● **Work required**:
Restate the listing below word for word, and leave its pictures behind.

[[ Data excerpt open ]]

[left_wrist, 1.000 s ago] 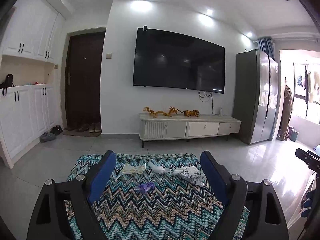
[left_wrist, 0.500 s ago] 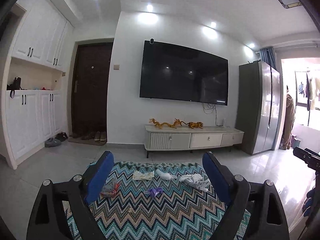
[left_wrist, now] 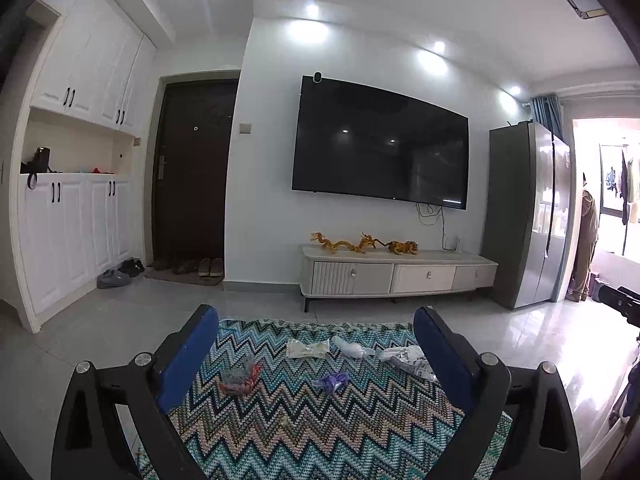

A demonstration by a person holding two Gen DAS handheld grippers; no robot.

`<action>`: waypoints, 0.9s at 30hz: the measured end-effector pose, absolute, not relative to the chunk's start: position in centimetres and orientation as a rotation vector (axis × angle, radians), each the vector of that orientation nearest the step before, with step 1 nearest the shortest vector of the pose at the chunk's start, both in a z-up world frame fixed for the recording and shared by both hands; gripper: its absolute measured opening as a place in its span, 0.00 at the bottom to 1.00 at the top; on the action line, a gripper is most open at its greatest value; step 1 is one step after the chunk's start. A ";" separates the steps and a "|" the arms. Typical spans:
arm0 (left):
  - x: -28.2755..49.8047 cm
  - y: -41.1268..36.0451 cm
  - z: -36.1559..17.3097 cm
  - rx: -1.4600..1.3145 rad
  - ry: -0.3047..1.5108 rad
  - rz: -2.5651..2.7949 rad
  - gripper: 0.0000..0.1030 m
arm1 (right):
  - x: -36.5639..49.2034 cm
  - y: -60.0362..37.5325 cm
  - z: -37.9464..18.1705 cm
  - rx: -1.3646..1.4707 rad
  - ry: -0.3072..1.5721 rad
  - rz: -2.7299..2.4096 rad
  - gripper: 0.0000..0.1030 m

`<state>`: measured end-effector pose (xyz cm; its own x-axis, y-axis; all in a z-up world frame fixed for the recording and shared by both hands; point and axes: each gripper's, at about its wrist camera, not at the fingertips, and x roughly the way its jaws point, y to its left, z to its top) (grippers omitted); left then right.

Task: Collect trash
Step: 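Move both tools back over the blanket, then grasp the clear plastic bag with the left tool while the right tool grasps the white printed bag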

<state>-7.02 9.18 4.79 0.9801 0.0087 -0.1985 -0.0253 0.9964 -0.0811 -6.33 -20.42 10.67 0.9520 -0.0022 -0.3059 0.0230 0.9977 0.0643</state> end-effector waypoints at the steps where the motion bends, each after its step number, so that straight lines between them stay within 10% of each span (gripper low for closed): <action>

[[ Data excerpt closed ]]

● **Result**:
[left_wrist, 1.000 s ago] 
[left_wrist, 0.500 s ago] 
[left_wrist, now] 

A demonstration by a person holding two Gen DAS handheld grippers; no robot.

`<action>`: waypoints, 0.9s at 30hz: the measured end-effector pose, absolute, not relative to the chunk's start: position in centimetres and orientation as a rotation vector (axis × angle, radians), each the vector of that orientation nearest the step before, with step 1 nearest the shortest vector of the pose at the chunk's start, both in a z-up world frame fixed for the recording and shared by both hands; gripper: its absolute measured opening as a place in its span, 0.00 at the bottom to 1.00 at the top; on the action line, a gripper is most open at its greatest value; step 1 is one step after the chunk's start. A ";" separates the steps and a "|" the arms. Typical spans:
arm0 (left):
  - x: -28.2755..49.8047 cm
  - y: -41.1268..36.0451 cm
  - z: -36.1559..17.3097 cm
  - rx: -1.4600..1.3145 rad
  - ry: -0.3047..1.5108 rad
  - rz: -2.5651..2.7949 rad
  - gripper: 0.0000..0.1030 m
arm1 (right):
  - x: -36.5639..49.2034 cm
  - y: -60.0362..37.5325 cm
  - z: -37.9464..18.1705 cm
  - rx: -1.3646..1.4707 rad
  - ry: -0.3072..1.5721 rad
  - rz: -2.7299..2.4096 rad
  - gripper: 0.0000..0.1030 m

`<state>`: measured end-effector pose (xyz cm; its own x-axis, y-axis; all in a z-up world frame fixed for the recording and shared by both hands; point and axes: each gripper's, at about its wrist camera, not at the fingertips, and x roughly the way its jaws point, y to its left, z to its top) (grippers omitted); left then right.

Task: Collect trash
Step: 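Move both tools back over the blanket, then grasp the clear plastic bag with the left tool while the right tool grasps the white printed bag
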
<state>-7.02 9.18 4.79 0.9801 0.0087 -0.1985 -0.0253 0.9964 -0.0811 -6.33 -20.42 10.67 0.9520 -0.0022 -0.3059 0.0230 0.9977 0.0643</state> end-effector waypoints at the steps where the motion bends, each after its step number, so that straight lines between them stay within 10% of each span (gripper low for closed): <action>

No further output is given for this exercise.